Adaptive User Journeys in Pharma E-Commerce with Reinforcement Learning: Insights from SwipeRx
Ana Fernández del Río, Michael Brennan Leong, Paulo Saraiva, Ivan Nazarov, Aditya Rastogi, Moiz Hassan, Dexian Tang, África Periáñez
TL;DR
The paper tackles the need for adaptive, personalized user journeys in healthcare digital tools, especially in LMIC settings. It introduces an end-to-end reinforcement learning platform integrated with SwipeRx, detailing architecture (SDK, backend, algorithmic engine, frontend), predictive modeling, and bandit-based recommendations. Through XP1–XP3 experiments on SwipeRx, it demonstrates significant uplift in basket size and engagement, supported by rigorous impact analyses (t-tests, LMMs, bandit sensitivity analyses) and qualitative interviews.

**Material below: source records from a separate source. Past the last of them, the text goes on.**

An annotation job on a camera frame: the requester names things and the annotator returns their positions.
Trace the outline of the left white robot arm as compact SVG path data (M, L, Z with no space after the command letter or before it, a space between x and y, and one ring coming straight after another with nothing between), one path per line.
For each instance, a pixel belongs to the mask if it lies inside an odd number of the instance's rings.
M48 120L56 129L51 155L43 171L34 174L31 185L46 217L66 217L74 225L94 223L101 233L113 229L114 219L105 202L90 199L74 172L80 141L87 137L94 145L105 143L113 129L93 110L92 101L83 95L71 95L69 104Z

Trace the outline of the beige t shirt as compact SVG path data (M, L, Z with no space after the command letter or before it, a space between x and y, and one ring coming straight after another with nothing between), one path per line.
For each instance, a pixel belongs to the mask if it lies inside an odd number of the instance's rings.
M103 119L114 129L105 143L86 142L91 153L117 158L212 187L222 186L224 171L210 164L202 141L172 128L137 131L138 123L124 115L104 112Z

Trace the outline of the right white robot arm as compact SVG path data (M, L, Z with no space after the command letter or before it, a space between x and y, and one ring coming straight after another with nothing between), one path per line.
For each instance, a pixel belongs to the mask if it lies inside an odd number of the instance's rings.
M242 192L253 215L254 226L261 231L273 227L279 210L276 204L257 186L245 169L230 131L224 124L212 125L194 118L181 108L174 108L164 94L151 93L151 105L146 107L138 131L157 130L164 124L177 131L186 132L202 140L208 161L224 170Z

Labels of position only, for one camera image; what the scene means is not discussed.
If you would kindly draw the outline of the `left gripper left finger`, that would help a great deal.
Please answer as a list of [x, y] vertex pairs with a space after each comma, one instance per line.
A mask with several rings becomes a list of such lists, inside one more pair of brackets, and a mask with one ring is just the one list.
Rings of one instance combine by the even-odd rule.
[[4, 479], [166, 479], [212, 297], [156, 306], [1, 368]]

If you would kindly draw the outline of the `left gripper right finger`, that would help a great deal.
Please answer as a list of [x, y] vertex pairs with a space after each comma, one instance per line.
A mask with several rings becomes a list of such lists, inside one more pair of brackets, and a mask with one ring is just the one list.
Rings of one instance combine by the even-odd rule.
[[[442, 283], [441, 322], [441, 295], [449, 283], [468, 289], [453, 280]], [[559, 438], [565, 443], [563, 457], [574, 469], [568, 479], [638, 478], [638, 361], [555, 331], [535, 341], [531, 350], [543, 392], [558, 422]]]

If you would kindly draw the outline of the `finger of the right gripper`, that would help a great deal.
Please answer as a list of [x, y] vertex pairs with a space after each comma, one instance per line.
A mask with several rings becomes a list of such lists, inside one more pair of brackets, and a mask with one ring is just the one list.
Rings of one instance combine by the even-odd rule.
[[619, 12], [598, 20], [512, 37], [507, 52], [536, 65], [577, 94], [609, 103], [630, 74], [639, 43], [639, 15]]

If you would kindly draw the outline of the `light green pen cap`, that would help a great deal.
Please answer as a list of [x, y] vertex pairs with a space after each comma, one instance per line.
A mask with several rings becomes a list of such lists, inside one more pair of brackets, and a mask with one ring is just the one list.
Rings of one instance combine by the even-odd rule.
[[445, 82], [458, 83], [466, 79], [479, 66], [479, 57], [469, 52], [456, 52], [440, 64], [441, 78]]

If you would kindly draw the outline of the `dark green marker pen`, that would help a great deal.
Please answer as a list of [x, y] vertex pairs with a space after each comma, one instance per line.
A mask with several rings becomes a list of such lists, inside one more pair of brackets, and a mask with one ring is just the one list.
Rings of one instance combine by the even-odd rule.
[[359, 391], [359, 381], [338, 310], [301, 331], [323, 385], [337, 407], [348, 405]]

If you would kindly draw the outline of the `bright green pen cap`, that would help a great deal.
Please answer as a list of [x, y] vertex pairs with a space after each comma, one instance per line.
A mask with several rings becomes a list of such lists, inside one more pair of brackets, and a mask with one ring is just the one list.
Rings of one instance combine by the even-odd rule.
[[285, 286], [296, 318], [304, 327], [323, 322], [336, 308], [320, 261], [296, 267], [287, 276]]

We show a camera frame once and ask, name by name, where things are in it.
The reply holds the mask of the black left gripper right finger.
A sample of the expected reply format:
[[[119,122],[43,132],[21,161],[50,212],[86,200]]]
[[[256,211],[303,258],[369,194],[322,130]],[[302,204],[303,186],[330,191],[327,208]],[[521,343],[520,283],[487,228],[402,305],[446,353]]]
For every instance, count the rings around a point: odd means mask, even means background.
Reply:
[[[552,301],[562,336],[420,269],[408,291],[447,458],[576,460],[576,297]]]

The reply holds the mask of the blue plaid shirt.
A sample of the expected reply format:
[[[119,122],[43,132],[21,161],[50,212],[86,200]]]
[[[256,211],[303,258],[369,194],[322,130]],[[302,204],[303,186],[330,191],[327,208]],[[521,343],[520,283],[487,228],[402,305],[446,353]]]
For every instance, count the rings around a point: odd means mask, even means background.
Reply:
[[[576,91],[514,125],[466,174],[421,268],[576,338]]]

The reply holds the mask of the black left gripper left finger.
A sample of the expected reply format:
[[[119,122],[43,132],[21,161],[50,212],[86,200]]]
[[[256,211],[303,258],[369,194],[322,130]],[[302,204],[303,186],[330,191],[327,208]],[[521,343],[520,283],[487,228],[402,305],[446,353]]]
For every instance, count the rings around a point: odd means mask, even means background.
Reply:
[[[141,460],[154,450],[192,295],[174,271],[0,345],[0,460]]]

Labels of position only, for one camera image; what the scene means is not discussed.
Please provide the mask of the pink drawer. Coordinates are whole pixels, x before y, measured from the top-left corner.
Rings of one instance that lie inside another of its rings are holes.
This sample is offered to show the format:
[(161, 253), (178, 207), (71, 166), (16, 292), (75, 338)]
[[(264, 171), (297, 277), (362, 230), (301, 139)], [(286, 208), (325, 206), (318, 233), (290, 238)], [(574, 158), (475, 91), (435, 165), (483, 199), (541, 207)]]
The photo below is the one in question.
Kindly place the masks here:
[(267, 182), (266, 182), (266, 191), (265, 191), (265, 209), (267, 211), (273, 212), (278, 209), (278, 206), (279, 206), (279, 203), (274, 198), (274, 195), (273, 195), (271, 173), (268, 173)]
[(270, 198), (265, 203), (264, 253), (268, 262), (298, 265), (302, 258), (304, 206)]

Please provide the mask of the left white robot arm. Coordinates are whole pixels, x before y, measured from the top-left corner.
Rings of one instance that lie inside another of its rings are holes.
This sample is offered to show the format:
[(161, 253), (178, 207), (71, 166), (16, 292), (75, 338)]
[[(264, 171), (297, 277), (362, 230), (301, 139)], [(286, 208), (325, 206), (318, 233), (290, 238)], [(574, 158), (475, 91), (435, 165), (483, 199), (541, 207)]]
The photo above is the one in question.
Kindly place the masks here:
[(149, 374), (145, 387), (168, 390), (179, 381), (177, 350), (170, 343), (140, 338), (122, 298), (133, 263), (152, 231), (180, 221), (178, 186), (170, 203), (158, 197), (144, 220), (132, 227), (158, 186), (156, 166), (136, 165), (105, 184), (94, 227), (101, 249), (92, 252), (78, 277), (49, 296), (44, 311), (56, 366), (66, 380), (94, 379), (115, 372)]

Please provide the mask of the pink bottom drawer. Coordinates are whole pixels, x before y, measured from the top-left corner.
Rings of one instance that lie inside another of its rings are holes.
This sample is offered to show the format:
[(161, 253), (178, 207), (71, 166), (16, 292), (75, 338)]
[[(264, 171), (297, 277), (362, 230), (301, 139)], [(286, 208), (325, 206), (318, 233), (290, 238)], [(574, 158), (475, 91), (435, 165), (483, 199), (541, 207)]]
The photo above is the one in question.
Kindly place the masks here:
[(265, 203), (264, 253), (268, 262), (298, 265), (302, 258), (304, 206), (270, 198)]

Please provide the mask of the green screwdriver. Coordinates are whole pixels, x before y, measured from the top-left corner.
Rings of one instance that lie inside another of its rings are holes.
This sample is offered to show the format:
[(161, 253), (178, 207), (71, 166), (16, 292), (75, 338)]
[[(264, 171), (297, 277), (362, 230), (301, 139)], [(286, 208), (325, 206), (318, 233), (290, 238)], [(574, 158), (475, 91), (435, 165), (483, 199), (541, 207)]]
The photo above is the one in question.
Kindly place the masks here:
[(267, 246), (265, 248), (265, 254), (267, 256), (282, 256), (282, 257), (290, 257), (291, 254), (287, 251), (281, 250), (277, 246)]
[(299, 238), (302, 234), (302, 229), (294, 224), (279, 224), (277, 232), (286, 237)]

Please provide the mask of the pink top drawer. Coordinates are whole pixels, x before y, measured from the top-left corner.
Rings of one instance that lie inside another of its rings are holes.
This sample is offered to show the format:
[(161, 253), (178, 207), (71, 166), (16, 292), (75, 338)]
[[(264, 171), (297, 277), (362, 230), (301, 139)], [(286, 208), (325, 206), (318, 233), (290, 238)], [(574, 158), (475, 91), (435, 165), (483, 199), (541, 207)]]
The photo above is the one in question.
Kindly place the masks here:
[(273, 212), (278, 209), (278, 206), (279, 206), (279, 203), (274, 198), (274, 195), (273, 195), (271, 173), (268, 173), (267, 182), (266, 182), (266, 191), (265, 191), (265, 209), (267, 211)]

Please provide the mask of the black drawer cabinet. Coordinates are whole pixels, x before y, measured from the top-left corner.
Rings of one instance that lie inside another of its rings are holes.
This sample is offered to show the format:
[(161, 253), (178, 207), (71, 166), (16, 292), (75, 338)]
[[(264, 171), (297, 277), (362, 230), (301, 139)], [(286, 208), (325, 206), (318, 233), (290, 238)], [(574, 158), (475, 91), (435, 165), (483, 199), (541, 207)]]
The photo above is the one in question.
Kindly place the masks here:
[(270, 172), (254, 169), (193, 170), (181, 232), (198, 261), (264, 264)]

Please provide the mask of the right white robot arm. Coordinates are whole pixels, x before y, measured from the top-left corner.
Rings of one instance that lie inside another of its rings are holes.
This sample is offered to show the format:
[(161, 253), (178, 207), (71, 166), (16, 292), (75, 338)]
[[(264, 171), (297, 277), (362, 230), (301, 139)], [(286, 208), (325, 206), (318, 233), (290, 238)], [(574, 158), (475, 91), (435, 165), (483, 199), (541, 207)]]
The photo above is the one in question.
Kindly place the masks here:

The findings suggest a scalable framework for adaptive interventions that can improve pharmaceutical supply chains, health worker capacity, and patient care across digital health tools.
Abstract
This paper introduces a reinforcement learning (RL) platform that enhances end-to-end user journeys in healthcare digital tools through personalization. We explore a case study with SwipeRx, the most popular all-in-one app for pharmacists in Southeast Asia, demonstrating how the platform can be used to personalize and adapt user experiences. Our RL framework is tested through a series of experiments with product recommendations tailored to each pharmacy based on real-time information on their purchasing history and in-app engagement, showing a significant increase in basket size. By integrating adaptive interventions into existing mobile health solutions and enriching user journeys, our platform offers a scalable solution to improve pharmaceutical supply chain management, health worker capacity building, and clinical decision and patient care, ultimately contributing to better healthcare outcomes.